OEE is a function of machinery performance, as measured by throughput, product quality, and machine downtime. Many manufacturers focus on quality ratio and throughput as primary metrics to improve their manufacturing operations as well as reducing downtime. Quality ratio is the ratio of good, non-defective products to the total products produced. It is an indicator of quality, showing how efficient and accurate a factory or line’s manufacturing process is. Manufacturing throughput is the ratio of units produced in a period of time.
Lean manufacturing, however, considers a broader range of measures beyond yield and throughput. These measures enable a production line to be optimized in ways that focusing solely on manufacturing yield and throughput don’t reveal.
Lean Manufacturing Is a Method Used in the Manufacturing Industry That Is Intended to Reduce Waste and Increase Efficiency.
By using lean manufacturing methods, you can yield higher profits, safer work environments, and even happier customers.
Lean targets eliminating waste in eight areas, which can be remembered with the acronym DOWNTIME:
- Defects waste
- Overproduction waste
- Waiting waste
- Non-utilization waste
- Transport waste
- Inventory waste
- Motion waste
- Excess processing waste
We can start to discern the advantages of considering the lean manufacturing model instead of simply monitoring manufacturing yield and throughput by considering a simple hypothetical manufacturing line example.
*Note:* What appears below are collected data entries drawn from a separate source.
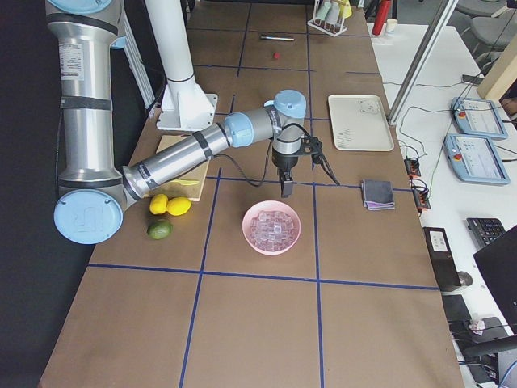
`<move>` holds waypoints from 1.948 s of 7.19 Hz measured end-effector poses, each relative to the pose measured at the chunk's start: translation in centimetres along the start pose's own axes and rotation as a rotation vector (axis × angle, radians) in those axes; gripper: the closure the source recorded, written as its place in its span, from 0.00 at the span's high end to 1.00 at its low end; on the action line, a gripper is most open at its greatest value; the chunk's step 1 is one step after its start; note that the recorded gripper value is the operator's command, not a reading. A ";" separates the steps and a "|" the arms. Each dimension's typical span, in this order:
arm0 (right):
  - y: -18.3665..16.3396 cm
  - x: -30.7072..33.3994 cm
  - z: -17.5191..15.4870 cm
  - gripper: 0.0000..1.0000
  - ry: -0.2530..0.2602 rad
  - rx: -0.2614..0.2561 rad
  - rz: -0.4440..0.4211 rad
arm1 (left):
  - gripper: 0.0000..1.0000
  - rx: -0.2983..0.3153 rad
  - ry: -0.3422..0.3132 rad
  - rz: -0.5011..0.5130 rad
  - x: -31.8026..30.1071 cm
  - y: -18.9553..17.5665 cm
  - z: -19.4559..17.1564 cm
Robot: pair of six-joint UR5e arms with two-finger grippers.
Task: Mash ice and strawberries in cup
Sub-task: 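Move the right gripper back to the pink bowl of ice, then lower the right gripper into the bowl and grasp another ice cube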
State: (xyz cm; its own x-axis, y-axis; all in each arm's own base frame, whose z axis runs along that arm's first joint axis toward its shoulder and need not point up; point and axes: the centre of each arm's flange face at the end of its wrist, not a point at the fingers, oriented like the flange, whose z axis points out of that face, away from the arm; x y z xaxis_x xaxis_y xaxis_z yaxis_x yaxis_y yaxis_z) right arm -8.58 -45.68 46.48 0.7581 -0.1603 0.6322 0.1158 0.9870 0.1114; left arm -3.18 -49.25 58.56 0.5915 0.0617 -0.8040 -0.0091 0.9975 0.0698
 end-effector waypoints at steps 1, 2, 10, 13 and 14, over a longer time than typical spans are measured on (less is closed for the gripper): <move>0.4 2.2 2.6 0.98 0.001 0.001 -0.016 | 1.00 0.000 0.001 0.000 0.0 0.0 0.0; 0.9 4.4 5.2 0.97 0.000 0.010 -0.030 | 1.00 0.001 0.001 0.000 0.1 0.0 0.0; 2.0 6.7 12.8 0.81 -0.002 -0.080 -0.042 | 1.00 0.003 0.002 0.003 0.2 -0.3 -0.1; 2.2 6.3 13.9 0.66 0.010 -0.100 -0.053 | 1.00 0.005 0.002 0.006 0.4 -0.6 -0.2; 2.3 6.4 14.1 0.66 0.012 -0.104 -0.052 | 1.00 0.006 0.002 0.007 0.4 -0.6 -0.3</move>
State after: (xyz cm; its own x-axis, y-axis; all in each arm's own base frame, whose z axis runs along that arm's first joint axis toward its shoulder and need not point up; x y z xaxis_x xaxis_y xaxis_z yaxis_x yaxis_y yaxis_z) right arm -12.52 -44.63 61.57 0.7569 -0.2115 0.6184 0.2203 0.9734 0.0632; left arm -3.14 -49.85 57.99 0.5901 0.0685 -0.8044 -0.0085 0.9969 0.0786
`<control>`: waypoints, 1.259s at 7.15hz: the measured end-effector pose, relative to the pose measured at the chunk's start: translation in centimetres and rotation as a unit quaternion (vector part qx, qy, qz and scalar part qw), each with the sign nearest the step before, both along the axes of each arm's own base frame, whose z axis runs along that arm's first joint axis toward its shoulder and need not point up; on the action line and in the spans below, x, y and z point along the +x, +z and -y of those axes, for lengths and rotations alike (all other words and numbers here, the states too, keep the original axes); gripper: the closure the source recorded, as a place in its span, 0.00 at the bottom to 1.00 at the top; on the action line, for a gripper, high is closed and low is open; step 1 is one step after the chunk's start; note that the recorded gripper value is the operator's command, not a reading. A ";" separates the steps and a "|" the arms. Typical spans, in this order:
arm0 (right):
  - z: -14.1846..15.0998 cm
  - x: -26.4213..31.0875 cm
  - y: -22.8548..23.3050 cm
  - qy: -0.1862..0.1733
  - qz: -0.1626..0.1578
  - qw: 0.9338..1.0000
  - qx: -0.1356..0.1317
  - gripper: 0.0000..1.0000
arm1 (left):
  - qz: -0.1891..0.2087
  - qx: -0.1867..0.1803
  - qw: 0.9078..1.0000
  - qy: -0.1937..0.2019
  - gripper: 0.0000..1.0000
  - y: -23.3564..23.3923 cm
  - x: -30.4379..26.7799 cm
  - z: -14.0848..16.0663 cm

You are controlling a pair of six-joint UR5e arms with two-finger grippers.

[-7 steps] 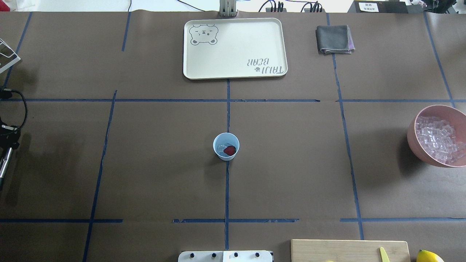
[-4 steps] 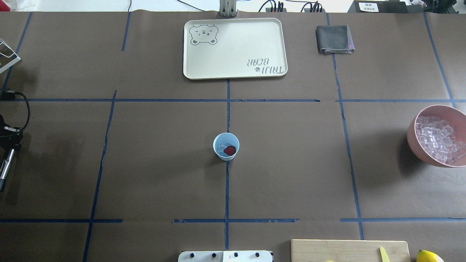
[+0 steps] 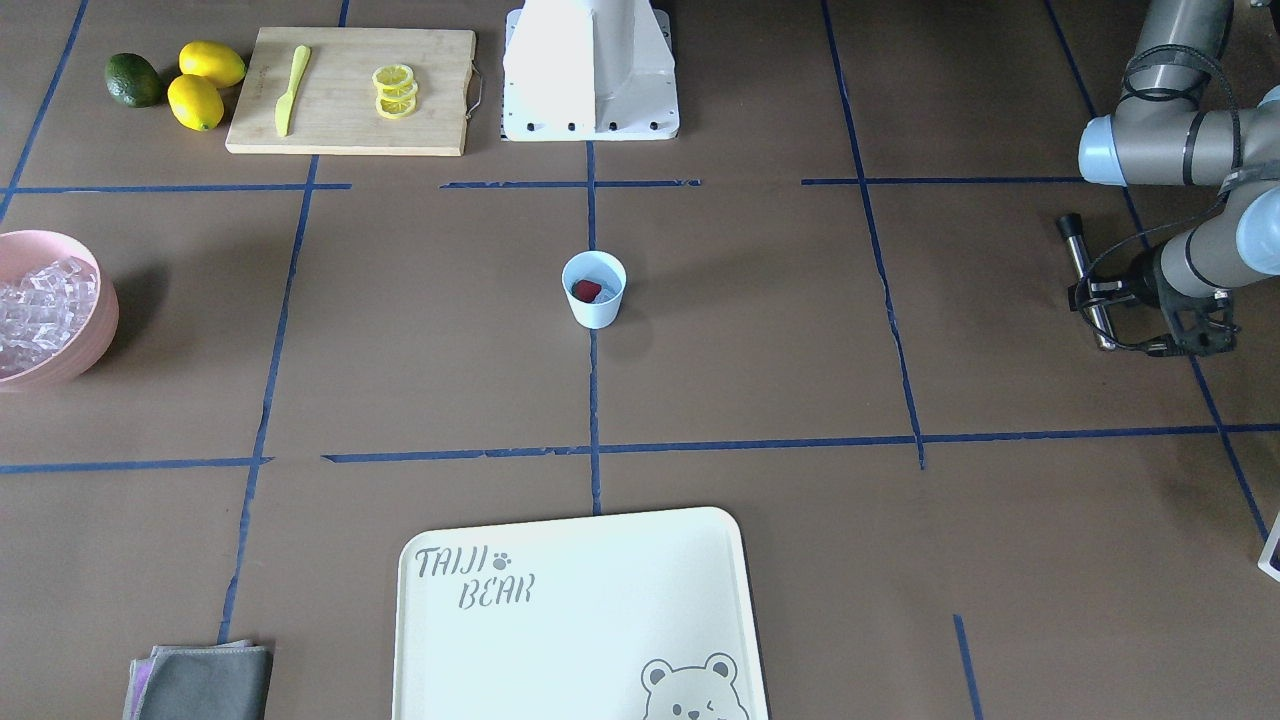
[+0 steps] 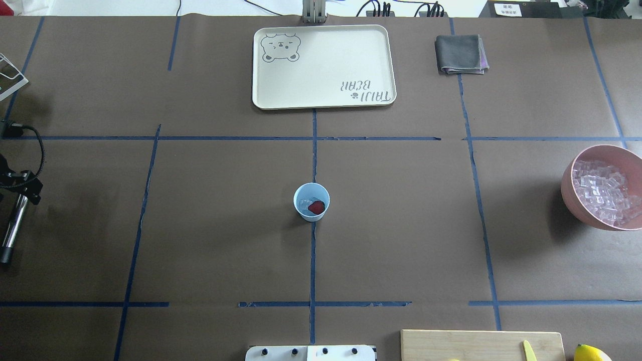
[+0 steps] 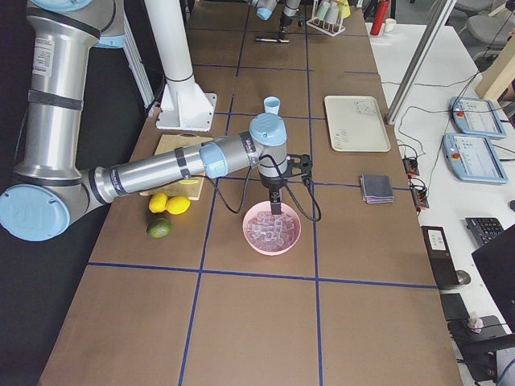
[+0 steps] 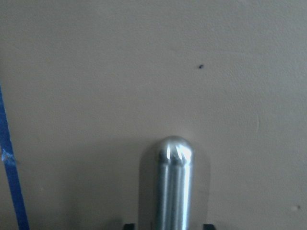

In our hypothetical line, there’s a depalletizer, which transfers empty containers from a pallet onto a production line in preparation of them being filled. Next, there’s a filler that fills these containers and a labeler that applies labels. To keep the model simple, we’ve ignored other typical machines that might be in a line of this type.
Let’s say that each machine’s maximum throughput rates are as shown here:
Production Stage
Containers/Hour
Depalletizer
800
Filler
500
Labeler
1,000
A simple analysis tells you that the maximum throughput you’d be able to achieve with this line is 500 containers per hour, because the filler creates a bottleneck.
However, let’s make this model more accurate, and factor in the downtimes of each machine.
When evaluating downtime, there are two factors that are important. The first is the mean time between failure (MTBF), the average time that a machine runs before a failure occurs. The second is mean time to repair (MTTR), or how long it takes to get the machine back on line.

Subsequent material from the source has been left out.